# What is required:
Find the line containing "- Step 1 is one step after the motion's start" in the records below. Copy exactly that line and each one after it, ending at the line containing "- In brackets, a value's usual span", and nothing more.

-=-=-

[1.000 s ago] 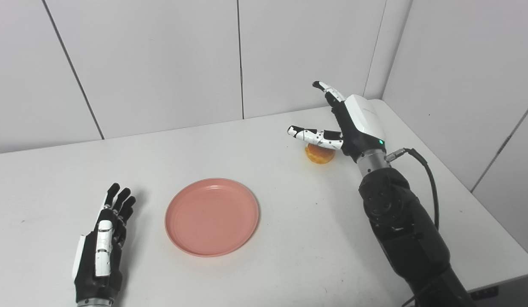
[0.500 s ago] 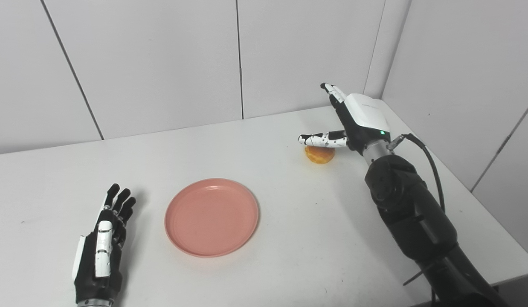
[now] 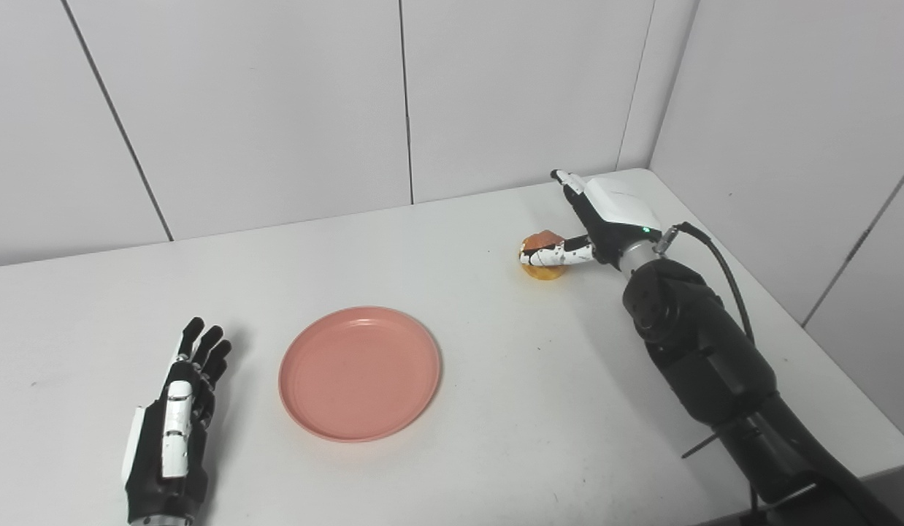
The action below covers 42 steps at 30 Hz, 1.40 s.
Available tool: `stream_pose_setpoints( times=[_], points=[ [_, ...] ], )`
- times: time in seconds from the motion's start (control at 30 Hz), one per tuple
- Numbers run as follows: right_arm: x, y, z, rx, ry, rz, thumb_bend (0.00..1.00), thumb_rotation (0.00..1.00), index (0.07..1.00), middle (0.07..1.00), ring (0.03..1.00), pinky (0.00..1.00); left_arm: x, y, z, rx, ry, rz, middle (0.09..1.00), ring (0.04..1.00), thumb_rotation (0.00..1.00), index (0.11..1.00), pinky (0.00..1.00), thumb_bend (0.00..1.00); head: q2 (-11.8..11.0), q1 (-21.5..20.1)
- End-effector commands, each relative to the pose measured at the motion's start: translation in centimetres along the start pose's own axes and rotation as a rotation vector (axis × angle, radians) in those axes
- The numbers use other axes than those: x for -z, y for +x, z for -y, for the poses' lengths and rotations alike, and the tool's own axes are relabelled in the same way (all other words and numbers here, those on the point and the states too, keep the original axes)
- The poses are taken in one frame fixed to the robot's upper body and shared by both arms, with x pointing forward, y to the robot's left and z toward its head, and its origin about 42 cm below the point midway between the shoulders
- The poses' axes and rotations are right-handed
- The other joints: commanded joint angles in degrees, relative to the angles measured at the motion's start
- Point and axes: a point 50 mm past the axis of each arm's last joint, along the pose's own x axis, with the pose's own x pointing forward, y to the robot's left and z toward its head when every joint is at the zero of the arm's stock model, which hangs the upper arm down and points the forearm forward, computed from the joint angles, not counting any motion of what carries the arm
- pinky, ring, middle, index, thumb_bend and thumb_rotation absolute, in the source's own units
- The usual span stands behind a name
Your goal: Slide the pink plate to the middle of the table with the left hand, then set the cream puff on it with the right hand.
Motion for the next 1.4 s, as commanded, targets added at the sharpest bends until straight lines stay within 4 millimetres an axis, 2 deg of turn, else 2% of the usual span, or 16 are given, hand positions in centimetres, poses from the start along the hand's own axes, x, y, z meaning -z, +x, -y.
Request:
stream_pose_setpoints(
  times=[0.0,0.3,0.7,1.0,1.37],
  points=[
    [-0.9,1.2,3.2,0.087,-0.012,0.047,0.92,0.57,0.949,0.946,0.896,0.77,2.9,-3.1,-0.7,-0.027,-0.002,-0.122,0.945,0.932,1.0,0.94,0.98,0.4,0.1,0.1],
    [-1.0,2.2,2.1,0.033,0.038,0.025,0.93,0.52,0.958,0.953,0.884,0.71,2.5,-3.1,-0.5,-0.027,-0.004,-0.118,0.938,0.926,1.0,0.932,0.97,0.41,0.4,0.3],
    [-1.4,3.3,1.4,0.017,0.042,0.028,0.95,0.49,0.951,0.94,0.857,0.7,2.5,-3.1,-0.4,-0.031,-0.004,-0.119,0.935,0.925,1.0,0.929,0.97,0.42,1.0,0.7],
    [-1.7,3.7,0.9,0.0,0.045,0.041,0.92,0.47,0.945,0.932,0.868,0.73,2.3,-3.1,-0.3,-0.029,-0.001,-0.116,0.938,0.93,1.0,0.93,0.98,0.42,1.4,1.0],
    [-1.6,4.4,0.2,-0.032,0.068,0.019,0.9,0.42,0.956,0.946,0.858,0.7,2.5,-3.1,-0.3,-0.035,-0.007,-0.118,0.941,0.931,1.0,0.93,0.97,0.42,1.6,1.3]
  ],
)
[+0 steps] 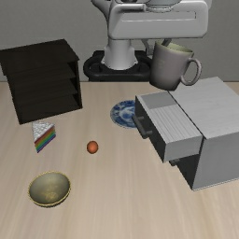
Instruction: Pick up the mug and place it on the top of the cabinet
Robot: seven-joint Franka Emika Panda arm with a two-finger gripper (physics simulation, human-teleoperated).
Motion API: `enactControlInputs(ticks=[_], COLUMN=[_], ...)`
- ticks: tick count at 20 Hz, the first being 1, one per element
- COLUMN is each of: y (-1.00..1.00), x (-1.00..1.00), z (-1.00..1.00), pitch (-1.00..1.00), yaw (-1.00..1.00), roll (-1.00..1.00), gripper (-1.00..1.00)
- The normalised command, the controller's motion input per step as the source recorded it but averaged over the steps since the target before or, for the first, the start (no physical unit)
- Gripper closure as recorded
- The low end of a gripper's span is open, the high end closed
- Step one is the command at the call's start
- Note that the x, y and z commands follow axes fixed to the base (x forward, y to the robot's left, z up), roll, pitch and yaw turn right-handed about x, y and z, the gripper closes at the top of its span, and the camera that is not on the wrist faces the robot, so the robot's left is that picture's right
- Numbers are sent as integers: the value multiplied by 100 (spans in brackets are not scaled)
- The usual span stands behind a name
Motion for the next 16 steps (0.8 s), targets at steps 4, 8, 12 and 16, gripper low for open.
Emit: enactControlInputs(ticks=[4,8,12,16], y=[100,100,25,0], x=[0,0,-75,-100], z=[0,0,0,0], pitch=[0,0,0,0], yaw=[0,0,0,0], roll=[0,0,0,0], gripper=[100,100,100,100])
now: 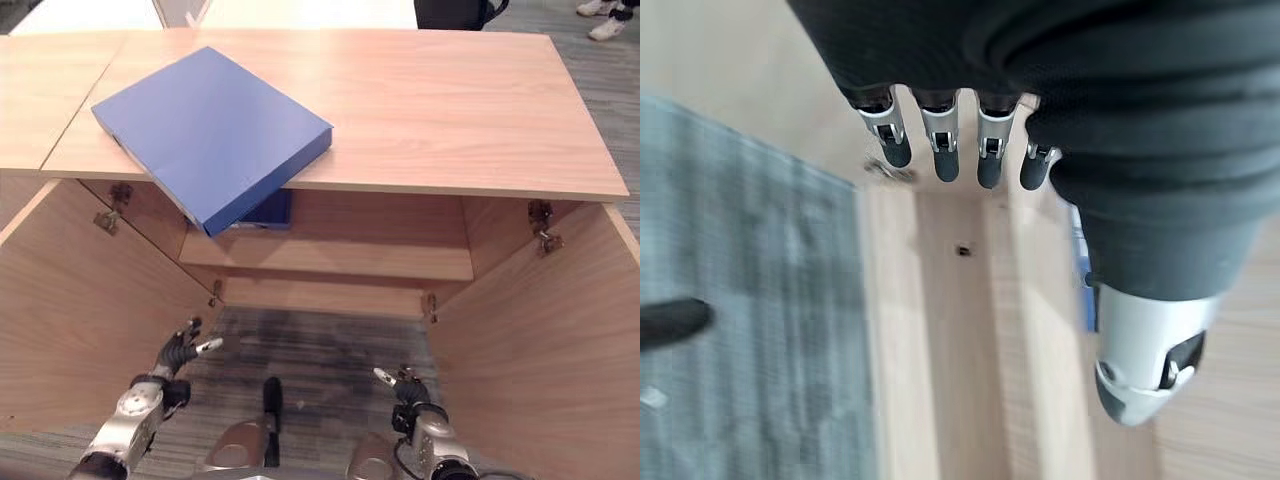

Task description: Put the empty folder in the office cabinet

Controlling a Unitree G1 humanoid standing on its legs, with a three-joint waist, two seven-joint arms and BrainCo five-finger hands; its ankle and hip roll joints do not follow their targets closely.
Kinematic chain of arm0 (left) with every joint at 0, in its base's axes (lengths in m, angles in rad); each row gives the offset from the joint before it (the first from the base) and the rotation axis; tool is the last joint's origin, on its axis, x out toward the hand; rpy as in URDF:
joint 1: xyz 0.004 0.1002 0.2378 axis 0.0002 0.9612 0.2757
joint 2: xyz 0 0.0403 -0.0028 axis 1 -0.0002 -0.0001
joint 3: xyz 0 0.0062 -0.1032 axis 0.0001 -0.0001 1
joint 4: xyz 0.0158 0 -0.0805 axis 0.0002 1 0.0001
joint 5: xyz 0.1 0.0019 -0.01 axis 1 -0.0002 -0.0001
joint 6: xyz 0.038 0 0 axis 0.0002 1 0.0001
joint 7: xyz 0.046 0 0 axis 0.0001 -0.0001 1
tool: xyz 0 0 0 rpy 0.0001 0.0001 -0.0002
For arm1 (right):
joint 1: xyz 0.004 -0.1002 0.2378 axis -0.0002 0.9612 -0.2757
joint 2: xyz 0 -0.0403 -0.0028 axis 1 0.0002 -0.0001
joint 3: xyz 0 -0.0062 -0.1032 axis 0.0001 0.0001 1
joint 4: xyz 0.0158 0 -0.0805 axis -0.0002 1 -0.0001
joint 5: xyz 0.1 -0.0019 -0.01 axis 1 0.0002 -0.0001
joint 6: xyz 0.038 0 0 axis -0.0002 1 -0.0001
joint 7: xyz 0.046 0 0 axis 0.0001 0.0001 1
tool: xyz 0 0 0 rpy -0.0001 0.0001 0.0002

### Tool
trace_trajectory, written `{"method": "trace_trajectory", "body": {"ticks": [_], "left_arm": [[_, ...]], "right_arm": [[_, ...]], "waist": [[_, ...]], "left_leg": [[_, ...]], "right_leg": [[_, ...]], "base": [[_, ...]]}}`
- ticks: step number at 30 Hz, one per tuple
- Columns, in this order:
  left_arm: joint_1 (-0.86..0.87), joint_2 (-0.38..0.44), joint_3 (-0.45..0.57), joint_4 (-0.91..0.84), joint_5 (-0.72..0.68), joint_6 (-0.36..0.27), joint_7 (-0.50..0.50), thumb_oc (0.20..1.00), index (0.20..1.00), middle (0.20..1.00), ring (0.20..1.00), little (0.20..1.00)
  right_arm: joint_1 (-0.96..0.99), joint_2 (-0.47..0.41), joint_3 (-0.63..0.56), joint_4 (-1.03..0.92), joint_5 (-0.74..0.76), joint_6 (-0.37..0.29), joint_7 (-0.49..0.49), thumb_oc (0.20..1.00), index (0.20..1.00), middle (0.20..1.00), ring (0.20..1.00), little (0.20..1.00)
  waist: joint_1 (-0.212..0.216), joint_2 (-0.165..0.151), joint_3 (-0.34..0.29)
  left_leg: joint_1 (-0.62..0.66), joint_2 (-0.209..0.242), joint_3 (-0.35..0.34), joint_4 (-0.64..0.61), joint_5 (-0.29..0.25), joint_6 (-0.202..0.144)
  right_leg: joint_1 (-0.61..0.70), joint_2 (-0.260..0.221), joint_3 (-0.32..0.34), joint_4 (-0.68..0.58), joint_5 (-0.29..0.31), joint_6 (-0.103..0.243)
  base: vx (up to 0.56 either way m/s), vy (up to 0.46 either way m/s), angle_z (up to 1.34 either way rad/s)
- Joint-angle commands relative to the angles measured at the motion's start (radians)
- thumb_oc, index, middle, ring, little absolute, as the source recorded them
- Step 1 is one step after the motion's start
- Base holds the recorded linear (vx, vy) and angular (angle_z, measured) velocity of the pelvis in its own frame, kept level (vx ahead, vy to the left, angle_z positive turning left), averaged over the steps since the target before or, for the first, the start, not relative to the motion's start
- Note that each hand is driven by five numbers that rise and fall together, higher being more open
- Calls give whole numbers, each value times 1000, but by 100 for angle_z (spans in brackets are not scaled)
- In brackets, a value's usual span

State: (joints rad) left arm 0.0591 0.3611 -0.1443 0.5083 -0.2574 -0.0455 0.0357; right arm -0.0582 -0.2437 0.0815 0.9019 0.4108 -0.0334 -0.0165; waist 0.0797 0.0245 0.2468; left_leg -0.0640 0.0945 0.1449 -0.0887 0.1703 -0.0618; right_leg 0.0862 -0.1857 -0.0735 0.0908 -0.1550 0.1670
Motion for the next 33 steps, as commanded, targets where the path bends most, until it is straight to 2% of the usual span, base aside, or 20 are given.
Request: {"method": "trace_trajectory", "body": {"ticks": [1,3,7,9,11,12,13,15,18,19,22,24,33], "left_arm": [[-45,-9,25,-14,-4,-44,9,1000,1000,1000,1000,1000],[-43,-12,25,-11,-8,-44,10,1000,1000,1000,1000,1000],[-50,-30,5,-12,-12,-39,4,1000,1000,1000,1000,1000],[-61,-32,1,-9,-12,-42,7,1000,1000,1000,1000,1000],[-64,-37,-2,-12,-13,-43,7,1000,1000,1000,1000,1000],[-61,-41,-1,-15,-10,-46,5,1000,1000,1000,1000,1000],[-61,-41,-1,-15,-10,-46,5,1000,1000,1000,1000,1000],[-52,-44,-1,-16,-12,-45,1,1000,1000,1000,1000,1000],[-46,-48,1,-14,-15,-43,3,1000,1000,1000,1000,1000],[-45,-52,-4,-17,-13,-35,1,1000,1000,1000,1000,1000],[-44,-50,-11,-16,-2,-39,0,1000,1000,1000,1000,1000],[-41,-43,-14,-18,8,-43,-4,1000,1000,1000,1000,1000],[-30,-27,3,-25,20,-43,-9,1000,1000,1000,1000,1000]], "right_arm": [[35,-37,-5,-53,1,-17,3,1000,1000,1000,1000,1000],[40,-46,-10,-61,5,-20,3,1000,1000,1000,1000,1000],[44,-89,-43,-54,25,-28,-15,1000,1000,1000,1000,1000],[36,-97,-45,-49,33,-33,-20,1000,1000,1000,1000,1000],[34,-104,-45,-45,33,-31,-22,1000,1000,1000,1000,1000],[31,-106,-45,-46,37,-33,-17,1000,1000,1000,1000,1000],[30,-106,-45,-46,37,-33,-18,1000,1000,1000,1000,1000],[27,-103,-48,-41,44,-35,-10,1000,1000,1000,1000,1000],[29,-98,-50,-40,50,-36,-10,1000,1000,1000,1000,1000],[37,-91,-54,-36,61,-32,-13,1000,1000,1000,1000,1000],[34,-80,-57,-33,71,-35,-14,1000,1000,1000,1000,1000],[38,-65,-57,-36,78,-34,-9,1000,1000,1000,1000,1000],[42,-35,-49,-30,64,-24,-6,1000,1000,1000,1000,1000]], "waist": [[-9,-6,-23],[-12,-3,-19],[-25,16,21],[-28,18,31],[-38,14,33],[-51,2,31],[-51,4,29],[-65,-2,15],[-80,2,10],[-100,23,-9],[-103,35,-34],[-101,27,-45],[-86,0,-55]], "left_leg": [[-2,50,-43,103,-113,-36],[-8,63,-48,103,-98,-47],[-84,98,-99,119,-1,-100],[-104,92,-113,131,1,-106],[-101,88,-121,155,-28,-100],[-63,77,-132,213,-96,-98],[-67,78,-133,213,-93,-97],[-9,70,-172,267,-143,-96],[24,83,-175,279,-170,-95],[76,110,-112,206,-177,-88],[114,95,-81,110,-185,-82],[139,75,-70,73,-189,-75],[165,36,-60,33,-203,-47]], "right_leg": [[19,19,-2,-17,27,-15],[29,30,-5,-36,23,-23],[53,79,-29,-70,1,-63],[45,79,-35,-63,3,-69],[20,73,-44,-49,9,-74],[-11,54,-46,-32,21,-80],[-14,55,-46,-34,25,-80],[-45,45,-52,-21,40,-86],[-59,44,-60,-9,38,-85],[-61,49,-72,-11,43,-78],[-52,48,-79,-39,68,-61],[-35,38,-80,-71,95,-45],[-28,3,-70,-89,127,-11]], "base": [[-96,-217,-14],[-86,-181,0],[-139,-177,21],[-159,-61,34],[-245,-30,21],[-220,-6,5],[-190,6,-2],[-111,23,-3],[-61,76,23],[7,167,39],[34,131,28],[54,121,-3],[23,94,-3]]}}
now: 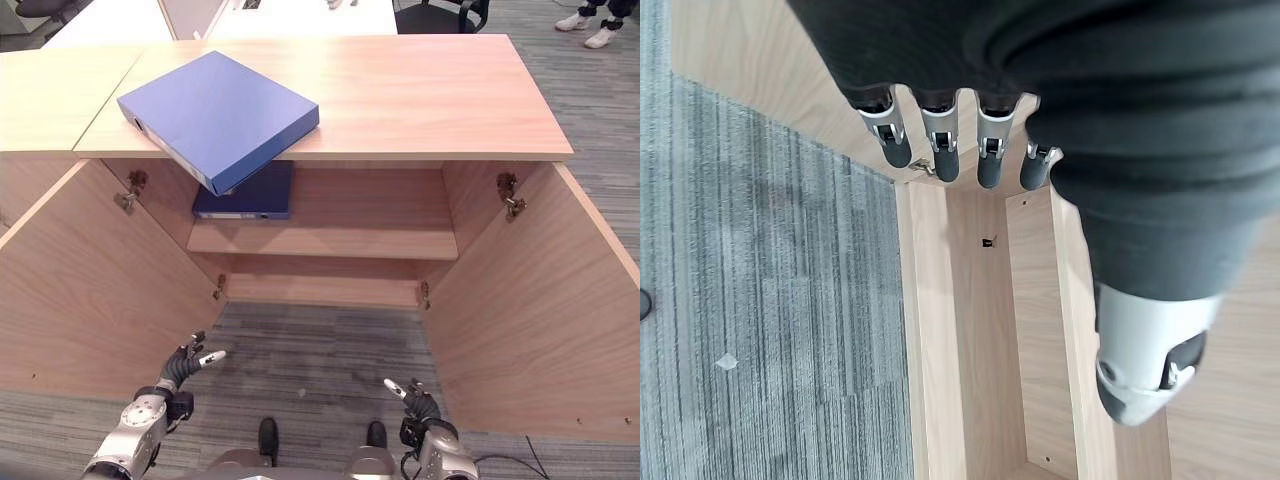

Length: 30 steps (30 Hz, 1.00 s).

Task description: Put the empty folder in the office cabinet

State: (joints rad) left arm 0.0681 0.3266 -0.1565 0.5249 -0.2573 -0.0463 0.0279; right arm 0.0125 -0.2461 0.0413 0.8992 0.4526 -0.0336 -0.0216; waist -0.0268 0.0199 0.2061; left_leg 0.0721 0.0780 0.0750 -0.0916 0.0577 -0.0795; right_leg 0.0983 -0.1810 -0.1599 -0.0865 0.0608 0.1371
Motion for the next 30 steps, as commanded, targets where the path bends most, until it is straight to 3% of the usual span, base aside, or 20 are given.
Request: {"method": "trace_trajectory", "body": {"ticks": [1,5,10,14,16,21,26,30], "left_arm": [[-38,12,19,-45,23,-42,1,1000,1000,1000,1000,1000],[-36,24,35,-67,44,-45,14,1000,1000,1000,1000,1000],[-33,73,110,-173,220,-69,127,1000,1000,1000,1000,1000],[-40,123,187,-267,440,-108,344,1000,1000,1000,1000,1000],[-38,135,200,-279,490,-107,384,1000,1000,1000,1000,1000],[-44,235,273,-348,768,-55,550,1000,1000,1000,1000,1000],[-74,284,286,-414,855,-45,571,1000,1000,1000,1000,1000],[-153,379,273,-452,918,-43,568,1000,1000,1000,1000,1000]], "right_arm": [[-30,-30,-9,-29,23,-22,0,1000,1000,1000,1000,1000],[-29,-25,-11,-29,20,-20,2,1000,1000,1000,1000,1000],[-10,-6,-26,-38,15,-38,-11,1000,1000,1000,1000,1000],[23,5,-28,-57,9,-93,-41,1000,1000,1000,1000,1000],[26,6,-26,-60,8,-98,-43,1000,1000,1000,1000,1000],[44,9,-13,-35,30,-116,-36,1000,1000,1000,1000,1000],[46,10,3,-27,42,-115,-23,1000,1000,1000,1000,1000],[41,0,28,-30,37,-113,-14,1000,1000,1000,1000,1000]], "waist": [[21,1,-15],[27,-7,-15],[40,-24,-23],[52,-44,-30],[52,-46,-31],[56,-50,-40],[51,-46,-44],[44,-37,-45]], "left_leg": [[28,49,11,38,-92,-27],[27,44,9,46,-100,-20],[38,40,4,37,-106,-17],[49,46,0,30,-110,-21],[52,47,0,29,-111,-23],[71,58,1,24,-116,-32],[82,64,0,20,-116,-37],[85,72,1,20,-113,-43]], "right_leg": [[-40,-4,18,89,-88,21],[-38,-11,22,92,-88,24],[-29,-16,18,91,-88,32],[-18,-18,9,87,-94,38],[-16,-17,7,87,-95,39],[-3,-12,2,93,-107,42],[3,-7,-1,95,-111,42],[0,-4,2,103,-118,42]], "base": [[17,91,-5],[16,32,-1],[33,12,0],[37,-25,3],[19,-15,2],[33,-19,2],[26,-19,2],[20,-15,0]]}}
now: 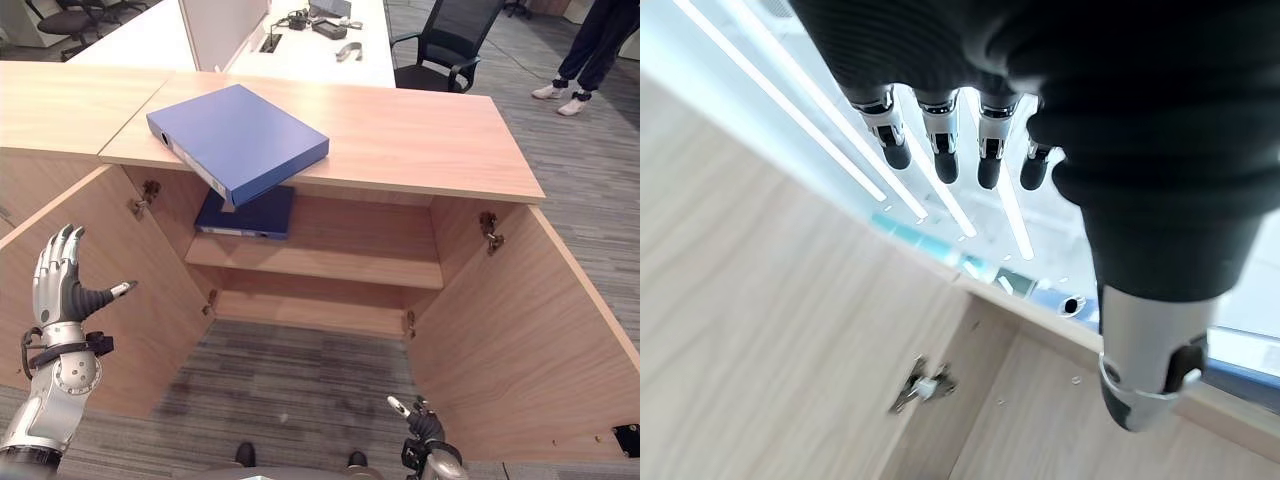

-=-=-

# Completed exercise:
- Step 1 is one step after the motion's start
- Base holds the recorded linear (vx, vy) and angular (angle_z, measured) velocity of the pelvis in its own frame, kept level (vx ahead, vy to the left, angle_z positive turning left), averaged over the steps since the target before or, for the first, the start, not relative to the motion's start
- Note that each hand is driven by five numbers that rise and fall together, higher being more open
- Calls give whole numbers, each value times 1000, but by 100 for angle_z (spans in brackets are not scaled)
- In brackets, a value's usual span

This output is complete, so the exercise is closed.